%%

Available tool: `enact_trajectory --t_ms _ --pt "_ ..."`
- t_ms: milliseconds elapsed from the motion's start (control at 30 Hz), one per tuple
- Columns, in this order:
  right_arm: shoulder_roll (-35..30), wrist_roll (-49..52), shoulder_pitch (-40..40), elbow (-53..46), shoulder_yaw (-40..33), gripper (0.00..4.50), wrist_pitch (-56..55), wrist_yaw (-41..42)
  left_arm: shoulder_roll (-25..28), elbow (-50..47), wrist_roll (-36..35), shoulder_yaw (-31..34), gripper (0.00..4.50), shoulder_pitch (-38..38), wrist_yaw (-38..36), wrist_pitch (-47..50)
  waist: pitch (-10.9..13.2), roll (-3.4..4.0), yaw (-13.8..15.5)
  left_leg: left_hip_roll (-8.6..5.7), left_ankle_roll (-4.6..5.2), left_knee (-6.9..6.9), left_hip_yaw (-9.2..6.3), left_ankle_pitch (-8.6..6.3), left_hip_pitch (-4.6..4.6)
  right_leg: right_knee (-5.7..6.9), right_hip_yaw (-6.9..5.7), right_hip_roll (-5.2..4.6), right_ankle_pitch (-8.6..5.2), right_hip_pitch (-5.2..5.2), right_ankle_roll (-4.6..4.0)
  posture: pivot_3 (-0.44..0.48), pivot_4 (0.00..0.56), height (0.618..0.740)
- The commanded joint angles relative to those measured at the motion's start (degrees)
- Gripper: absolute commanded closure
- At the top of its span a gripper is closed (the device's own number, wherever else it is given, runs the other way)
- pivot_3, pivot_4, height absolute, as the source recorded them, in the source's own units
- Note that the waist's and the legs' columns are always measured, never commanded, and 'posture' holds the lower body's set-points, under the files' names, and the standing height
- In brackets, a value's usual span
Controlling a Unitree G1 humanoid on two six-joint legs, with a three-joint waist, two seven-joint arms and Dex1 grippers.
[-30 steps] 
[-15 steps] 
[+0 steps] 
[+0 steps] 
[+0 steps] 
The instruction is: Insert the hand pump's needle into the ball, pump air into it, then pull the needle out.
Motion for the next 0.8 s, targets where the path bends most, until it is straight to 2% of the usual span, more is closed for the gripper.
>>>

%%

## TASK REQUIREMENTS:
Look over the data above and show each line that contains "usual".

## ANSWER SPACE:
- In brackets, a value's usual span
Motion for the next 0.8 s, targets where the path bends most, until it is straight to 2% of the usual span, more is closed for the gripper.

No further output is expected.